Am I proud to be a Baylor Bear today? No. No I am not. In fact, it is my duty, as a Baylor Bear, to be disappointed in a school that I have placed so much of my faith in, that I have invested so much time in, that I will be paying off for the next twenty years, that, in future job interviews, I will have to defend. I will not say that I stand with Baylor. I will not applaud Baylor for trying to rectify its actions, as these violations of national policy, of human decency, should never have occurred in the first place. No matter how much I have enjoyed my time at Baylor, this “Baylor that I know” is the same Baylor that rape victims know. They are one in the same.

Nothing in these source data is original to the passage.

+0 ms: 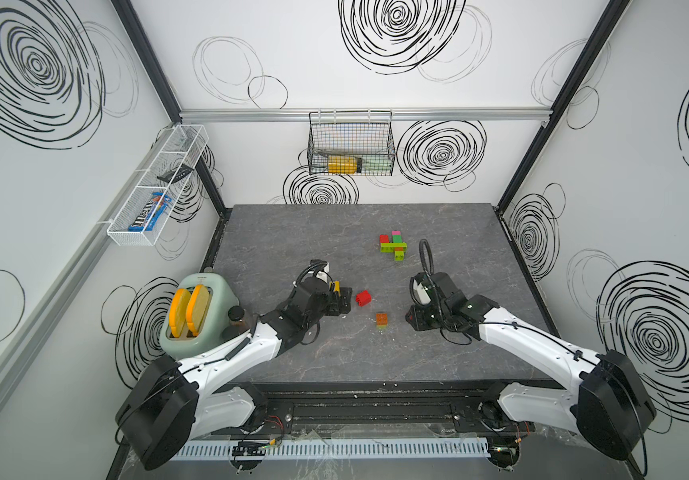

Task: Assemble the number 4 with lego
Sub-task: Pick up the lego brick from the center of the board, then place the lego brick at the center of the board.

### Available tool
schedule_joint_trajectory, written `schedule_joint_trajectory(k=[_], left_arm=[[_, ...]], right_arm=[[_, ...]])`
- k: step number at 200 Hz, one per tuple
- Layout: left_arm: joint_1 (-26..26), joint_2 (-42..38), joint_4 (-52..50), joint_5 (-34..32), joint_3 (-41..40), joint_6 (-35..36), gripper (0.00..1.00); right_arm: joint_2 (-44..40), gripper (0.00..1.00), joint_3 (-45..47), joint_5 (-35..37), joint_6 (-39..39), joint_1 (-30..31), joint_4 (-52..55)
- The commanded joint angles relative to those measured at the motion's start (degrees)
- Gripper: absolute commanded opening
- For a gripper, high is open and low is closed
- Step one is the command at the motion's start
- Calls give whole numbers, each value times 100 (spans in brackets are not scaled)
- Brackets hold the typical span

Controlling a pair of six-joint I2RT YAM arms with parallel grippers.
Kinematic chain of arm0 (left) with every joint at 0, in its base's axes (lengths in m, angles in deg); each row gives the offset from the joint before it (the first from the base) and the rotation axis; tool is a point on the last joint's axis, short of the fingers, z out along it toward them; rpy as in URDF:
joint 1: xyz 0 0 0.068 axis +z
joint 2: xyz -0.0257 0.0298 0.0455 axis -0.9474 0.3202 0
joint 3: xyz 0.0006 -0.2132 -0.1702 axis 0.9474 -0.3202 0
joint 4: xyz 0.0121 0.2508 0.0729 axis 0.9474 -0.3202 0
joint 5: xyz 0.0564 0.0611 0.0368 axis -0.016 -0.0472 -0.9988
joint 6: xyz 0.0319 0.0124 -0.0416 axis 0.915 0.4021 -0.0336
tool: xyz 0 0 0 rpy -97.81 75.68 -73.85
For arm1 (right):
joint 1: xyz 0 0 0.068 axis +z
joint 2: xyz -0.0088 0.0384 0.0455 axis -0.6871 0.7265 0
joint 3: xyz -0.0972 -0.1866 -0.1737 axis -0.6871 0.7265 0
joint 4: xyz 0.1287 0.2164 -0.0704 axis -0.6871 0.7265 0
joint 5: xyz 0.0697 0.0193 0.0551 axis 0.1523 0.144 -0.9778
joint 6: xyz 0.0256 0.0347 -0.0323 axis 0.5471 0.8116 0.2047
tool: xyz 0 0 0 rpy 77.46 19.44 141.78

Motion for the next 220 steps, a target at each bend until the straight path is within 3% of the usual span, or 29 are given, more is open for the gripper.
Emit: schedule_joint_trajectory(k=[1,47,78,124,169,220], left_arm=[[-291,145,452,496,131,58,96],[-306,897,351,1801,215,-245,96],[-167,1324,434,2502,357,-263,100],[-65,1759,848,3238,471,-601,77],[219,2192,1706,3709,332,-1226,54],[301,2634,2168,4142,276,-1515,41]], right_arm=[[-49,0,40,-430,155,-218,-431],[466,0,-363,-1397,354,-339,-603],[939,0,-686,-1605,526,-331,-435],[1541,0,-1232,-2008,219,-309,-51],[2013,3,-1528,-1836,50,-102,286],[2395,4,-1728,-1690,89,171,389]])
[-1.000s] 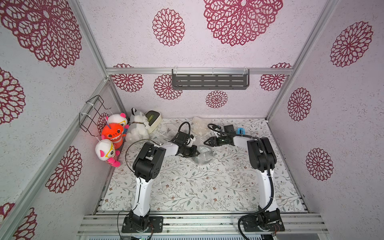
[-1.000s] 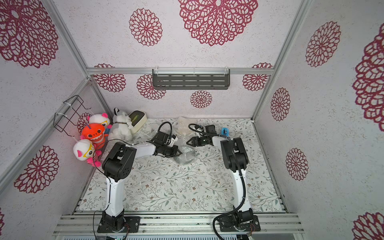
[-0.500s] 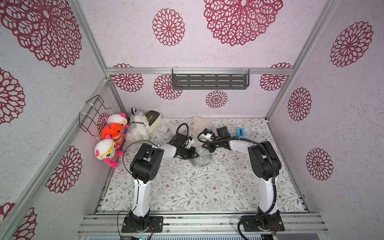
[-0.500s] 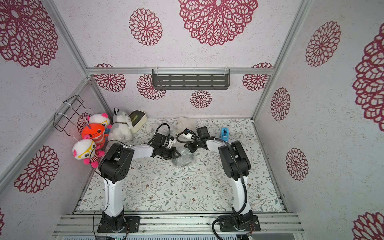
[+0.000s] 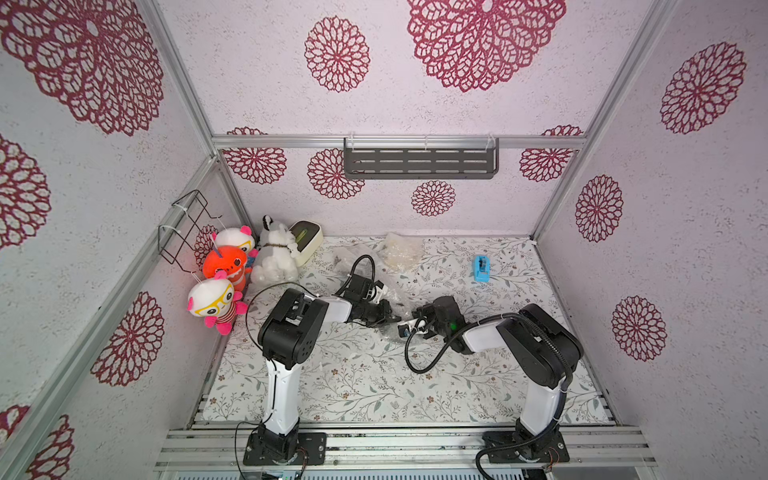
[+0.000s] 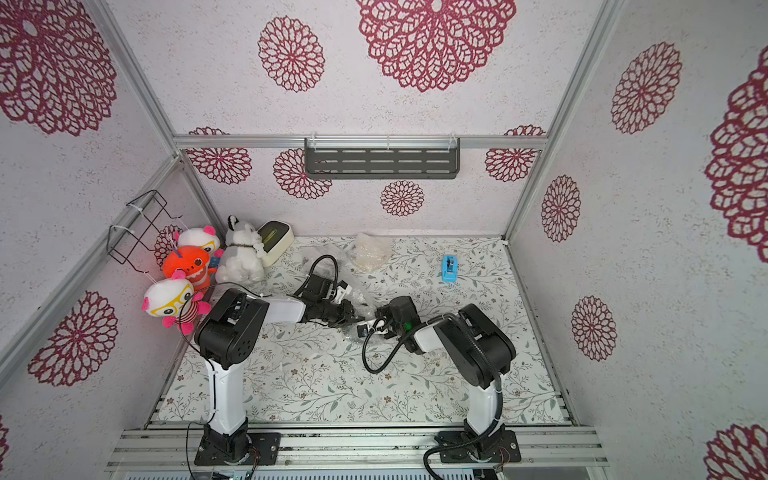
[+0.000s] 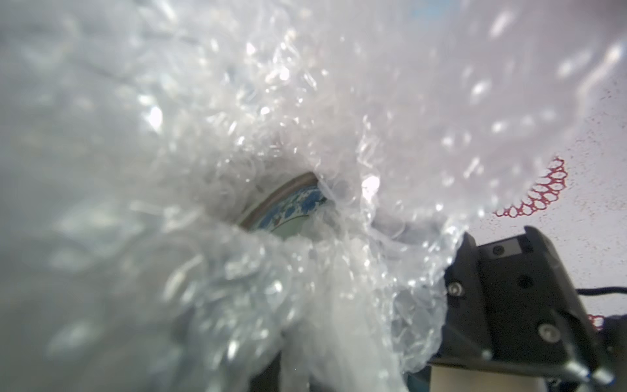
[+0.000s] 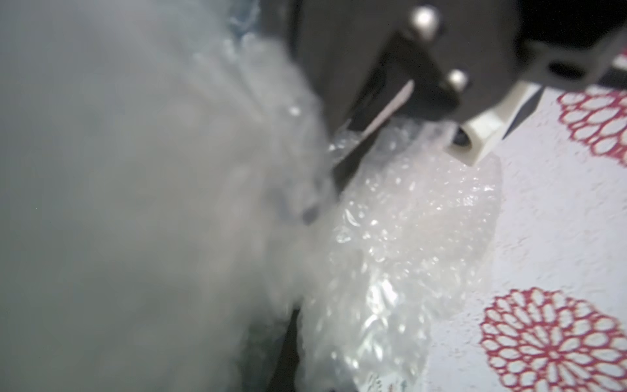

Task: Wrap dinner plates in bubble wrap
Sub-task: Wrap the plate in the bubble wrap.

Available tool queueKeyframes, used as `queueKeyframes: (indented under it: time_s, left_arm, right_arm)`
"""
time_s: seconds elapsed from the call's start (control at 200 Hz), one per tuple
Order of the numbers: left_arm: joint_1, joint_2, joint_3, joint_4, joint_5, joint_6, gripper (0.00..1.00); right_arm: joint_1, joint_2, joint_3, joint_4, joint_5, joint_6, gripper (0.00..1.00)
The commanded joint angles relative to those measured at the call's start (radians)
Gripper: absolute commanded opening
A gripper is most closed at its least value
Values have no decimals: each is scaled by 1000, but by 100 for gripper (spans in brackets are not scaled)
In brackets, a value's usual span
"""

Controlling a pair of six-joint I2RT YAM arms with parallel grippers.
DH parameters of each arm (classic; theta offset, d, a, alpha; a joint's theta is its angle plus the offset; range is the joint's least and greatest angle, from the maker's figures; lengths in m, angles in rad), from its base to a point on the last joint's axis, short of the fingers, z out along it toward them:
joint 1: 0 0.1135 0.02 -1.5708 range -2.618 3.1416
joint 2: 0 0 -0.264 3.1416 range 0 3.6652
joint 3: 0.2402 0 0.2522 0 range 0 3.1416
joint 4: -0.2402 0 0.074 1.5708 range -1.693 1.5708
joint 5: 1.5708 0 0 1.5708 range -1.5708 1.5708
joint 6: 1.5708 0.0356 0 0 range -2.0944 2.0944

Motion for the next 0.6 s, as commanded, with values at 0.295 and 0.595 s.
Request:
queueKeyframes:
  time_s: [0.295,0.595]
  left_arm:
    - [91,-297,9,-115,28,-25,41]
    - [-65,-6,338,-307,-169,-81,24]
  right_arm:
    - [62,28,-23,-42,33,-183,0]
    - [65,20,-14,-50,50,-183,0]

Saying “I stand with the Baylor I know” would be fine if that were all that Baylor is – chapel and sorority functions and small class sizes and coffee. But this is not the case. The joy that you have experienced is not a more legitimate Baylor experience than that of the women who have been assaulted and systematically prevented from achieving justice. There is more to Baylor. Thus, to say you “support the Baylor you know” is indicative of a willing ignorance of the horrors that some Baylor students have experienced and, furthermore, to delegitimize their struggles all for the sake of wearing green and gold, of drinking coffee at Common Grounds, of shouting “Sic ‘em” – without feeling guilty.

I will not be ignorant.

I will stand with Baylor when their standards meet national standards. I will stand with Baylor when all those who were raped or assaulted or threatened and were denied justice under Baylor’s watch receive what is their due. I will stand with Baylor when students who have been assaulted can come to know the joys that Baylor has to offer – as I have. I will stand with Baylor when athletes are held to the same standards as their fellow students. I will stand with Baylor when “no” does not mean “Go Bears,” but “no.”

Until that day and long after, I will support those who have been harassed and assaulted, I will watch and encourage Baylor’s attempts to rectify their mistakes, and I will remain a Baylor Bear. Yet it will be a while before I am proud to say so.


Lee Shaw is a junior majoring in professional writing and rhetoric.